Please return every entry below exactly as written, without any of its pictures.

[Data excerpts]
########################################

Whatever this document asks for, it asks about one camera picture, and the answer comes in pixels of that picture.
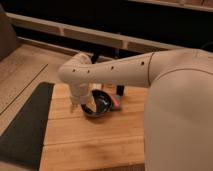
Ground black bowl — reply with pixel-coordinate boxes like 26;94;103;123
81;89;112;118

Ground dark floor mat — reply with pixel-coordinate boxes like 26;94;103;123
0;82;54;170

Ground white railing frame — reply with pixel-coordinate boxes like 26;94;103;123
6;12;182;53

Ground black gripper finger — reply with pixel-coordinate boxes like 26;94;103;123
116;85;125;96

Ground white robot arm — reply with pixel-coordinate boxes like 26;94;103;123
59;48;213;171

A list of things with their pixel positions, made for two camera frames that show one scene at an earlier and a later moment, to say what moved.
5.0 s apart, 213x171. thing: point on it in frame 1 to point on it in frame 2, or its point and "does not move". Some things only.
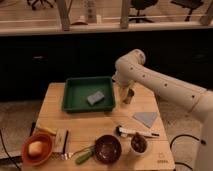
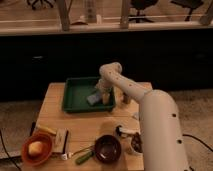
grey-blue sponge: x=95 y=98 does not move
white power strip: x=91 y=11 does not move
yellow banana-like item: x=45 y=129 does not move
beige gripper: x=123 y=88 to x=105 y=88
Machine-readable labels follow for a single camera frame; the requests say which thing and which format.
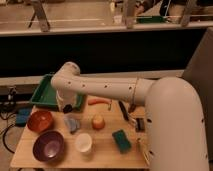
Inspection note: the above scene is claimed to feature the orange toy carrot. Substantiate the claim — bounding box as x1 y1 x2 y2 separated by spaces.
88 99 110 105

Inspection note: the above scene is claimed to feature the yellow orange toy fruit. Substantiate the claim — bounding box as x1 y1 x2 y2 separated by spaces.
92 115 105 130

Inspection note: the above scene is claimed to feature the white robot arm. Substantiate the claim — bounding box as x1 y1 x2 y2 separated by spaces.
51 62 209 171

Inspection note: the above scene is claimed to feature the red bowl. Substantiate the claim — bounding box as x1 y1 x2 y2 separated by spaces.
27 110 53 133

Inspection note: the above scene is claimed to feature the black cable on floor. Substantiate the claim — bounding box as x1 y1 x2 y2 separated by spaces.
0 99 18 154

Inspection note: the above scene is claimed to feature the green plastic tray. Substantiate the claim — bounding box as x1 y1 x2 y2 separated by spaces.
29 73 84 111

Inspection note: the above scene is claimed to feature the purple bowl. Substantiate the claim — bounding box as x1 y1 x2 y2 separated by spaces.
32 131 65 162

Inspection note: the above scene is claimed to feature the white cup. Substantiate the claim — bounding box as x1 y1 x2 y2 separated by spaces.
75 133 93 154

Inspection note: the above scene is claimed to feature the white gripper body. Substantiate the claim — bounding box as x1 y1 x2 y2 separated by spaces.
56 90 77 113

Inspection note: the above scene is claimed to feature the blue box on floor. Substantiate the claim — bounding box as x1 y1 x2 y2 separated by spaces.
15 108 31 126

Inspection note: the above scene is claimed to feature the green sponge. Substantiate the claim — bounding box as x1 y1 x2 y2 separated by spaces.
112 130 131 153

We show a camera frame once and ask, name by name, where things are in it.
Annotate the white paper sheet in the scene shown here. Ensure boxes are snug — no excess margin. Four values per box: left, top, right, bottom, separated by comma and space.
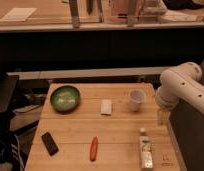
0, 8, 36, 22

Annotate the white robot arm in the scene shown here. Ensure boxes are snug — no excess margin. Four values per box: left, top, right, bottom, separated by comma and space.
155, 62, 204, 125

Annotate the green ceramic bowl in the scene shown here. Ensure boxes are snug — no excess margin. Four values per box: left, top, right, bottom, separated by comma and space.
50, 85, 81, 112

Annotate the black phone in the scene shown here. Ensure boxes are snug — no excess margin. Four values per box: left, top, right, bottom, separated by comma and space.
41, 132, 59, 156

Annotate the orange carrot toy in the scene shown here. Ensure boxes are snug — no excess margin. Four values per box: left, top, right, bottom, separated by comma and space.
90, 137, 98, 161

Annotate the white rectangular block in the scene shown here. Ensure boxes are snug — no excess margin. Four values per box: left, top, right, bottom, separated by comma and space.
101, 99, 112, 115

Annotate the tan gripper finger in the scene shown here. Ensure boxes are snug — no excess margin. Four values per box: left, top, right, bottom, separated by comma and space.
157, 109, 169, 125

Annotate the black chair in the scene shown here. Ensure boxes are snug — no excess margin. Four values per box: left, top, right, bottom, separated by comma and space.
0, 73, 41, 171

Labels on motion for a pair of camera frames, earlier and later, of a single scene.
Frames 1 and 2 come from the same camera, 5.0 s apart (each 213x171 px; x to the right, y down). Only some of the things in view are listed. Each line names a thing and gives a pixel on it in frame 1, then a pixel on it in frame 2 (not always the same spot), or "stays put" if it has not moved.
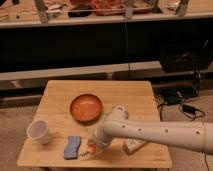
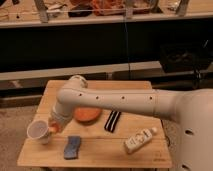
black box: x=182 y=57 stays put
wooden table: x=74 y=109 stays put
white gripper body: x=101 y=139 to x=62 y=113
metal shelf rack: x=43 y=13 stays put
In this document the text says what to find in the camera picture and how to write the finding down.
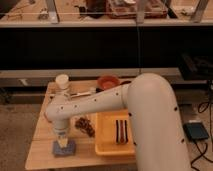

########################################

(Result below):
Whatever this document asks for, it asks about one camera picture, and the answer comes in pixels of that picture.
Ground black bowl — reply with pixel-coordinate boxes like 26;94;103;123
81;89;112;118

Ground dark floor mat — reply with pixel-coordinate boxes like 26;94;103;123
0;82;54;170

Ground white railing frame — reply with pixel-coordinate boxes like 26;94;103;123
6;12;182;53

Ground black gripper finger — reply with pixel-coordinate boxes like 26;94;103;123
116;85;125;96

Ground white robot arm — reply with pixel-coordinate boxes like 26;94;103;123
59;48;213;171

A list of things with their pixel positions, made for two camera frames that show one scene at an earlier and a later moment, to say what moved.
5.0 s apart, 213x171. thing: point on it in frame 1 to point on it in frame 2, or its point and "does not move". Some things only.
grey-blue sponge: x=95 y=98 does not move
white power strip: x=91 y=11 does not move
yellow banana-like item: x=45 y=129 does not move
beige gripper: x=123 y=88 to x=105 y=88
Machine-readable labels follow for a single camera frame; the requests say which thing and which format.
Inspection note: the above scene is claimed to feature the orange toy carrot. Substantiate the claim — bounding box as x1 y1 x2 y2 separated by spaces.
88 99 110 105

Inspection note: the above scene is claimed to feature the yellow orange toy fruit. Substantiate the claim — bounding box as x1 y1 x2 y2 separated by spaces.
92 115 105 130

Inspection note: the above scene is claimed to feature the white robot arm. Substantiate the claim — bounding box as x1 y1 x2 y2 separated by spaces.
51 62 209 171

Inspection note: the above scene is claimed to feature the red bowl. Substantiate the claim — bounding box as x1 y1 x2 y2 separated by spaces.
27 110 53 133

Inspection note: the above scene is claimed to feature the black cable on floor. Substantiate the claim — bounding box as x1 y1 x2 y2 separated by spaces.
0 99 18 154

Inspection note: the above scene is claimed to feature the green plastic tray. Substantiate the claim — bounding box as x1 y1 x2 y2 separated by spaces.
29 73 84 111

Inspection note: the above scene is claimed to feature the purple bowl. Substantiate the claim — bounding box as x1 y1 x2 y2 separated by spaces.
32 131 65 162

Inspection note: the above scene is claimed to feature the white cup. Substantiate the claim — bounding box as x1 y1 x2 y2 separated by spaces.
75 133 93 154

Inspection note: the above scene is claimed to feature the white gripper body. Substantiate the claim — bounding box as x1 y1 x2 y2 separated by spaces.
56 90 77 113

Inspection note: the above scene is claimed to feature the blue box on floor. Substantiate the claim — bounding box as x1 y1 x2 y2 separated by spaces.
15 108 31 126

Inspection note: the above scene is claimed to feature the green sponge. Substantiate the claim — bounding box as x1 y1 x2 y2 separated by spaces.
112 130 131 153

We show a camera frame once and ask, name by name, where things are in it.
Annotate the white paper sheet in the scene shown here. Ensure boxes are snug — no excess margin. Four values per box: left, top, right, bottom, separated by comma and space.
0, 8, 36, 22

Annotate the white robot arm in the scene shown here. Ensure boxes are snug — no excess margin. Four values per box: left, top, right, bottom, separated by comma and space.
155, 62, 204, 125

Annotate the green ceramic bowl in the scene shown here. Ensure boxes are snug — no excess margin. Four values per box: left, top, right, bottom, separated by comma and space.
50, 85, 81, 112

Annotate the black phone in the scene shown here. Ensure boxes are snug — no excess margin. Four values per box: left, top, right, bottom, separated by comma and space.
41, 132, 59, 156

Annotate the orange carrot toy in the scene shown here. Ensure boxes are snug — no excess margin. Four values per box: left, top, right, bottom, separated by comma and space.
90, 137, 98, 161

Annotate the white rectangular block in the scene shown here. Ensure boxes are snug — no excess margin. Four values per box: left, top, right, bottom, separated by comma and space.
101, 99, 112, 115

Annotate the tan gripper finger in the scene shown here. Ensure boxes are snug — no excess margin. Four values per box: left, top, right, bottom, separated by comma and space.
157, 109, 169, 125

Annotate the black chair in the scene shown here. Ensure boxes are snug — no excess margin. Four values per box: left, top, right, bottom, separated by comma and space.
0, 73, 41, 171

Labels on motion for a pair of camera frames, earlier and later, of a single scene.
Frames 1 and 2 come from the same camera, 5.0 s apart (each 213x171 px; x to the right, y down). Only some of the things in view are listed. Each line names a thing and gives a pixel on it in frame 1, then a pixel on it in frame 2 (not always the same spot), or "stays put" if it has not moved.
black box: x=182 y=57 stays put
wooden table: x=74 y=109 stays put
white gripper body: x=101 y=139 to x=62 y=113
metal shelf rack: x=43 y=13 stays put
In this document the text says what to find in the camera picture and how to write the finding down.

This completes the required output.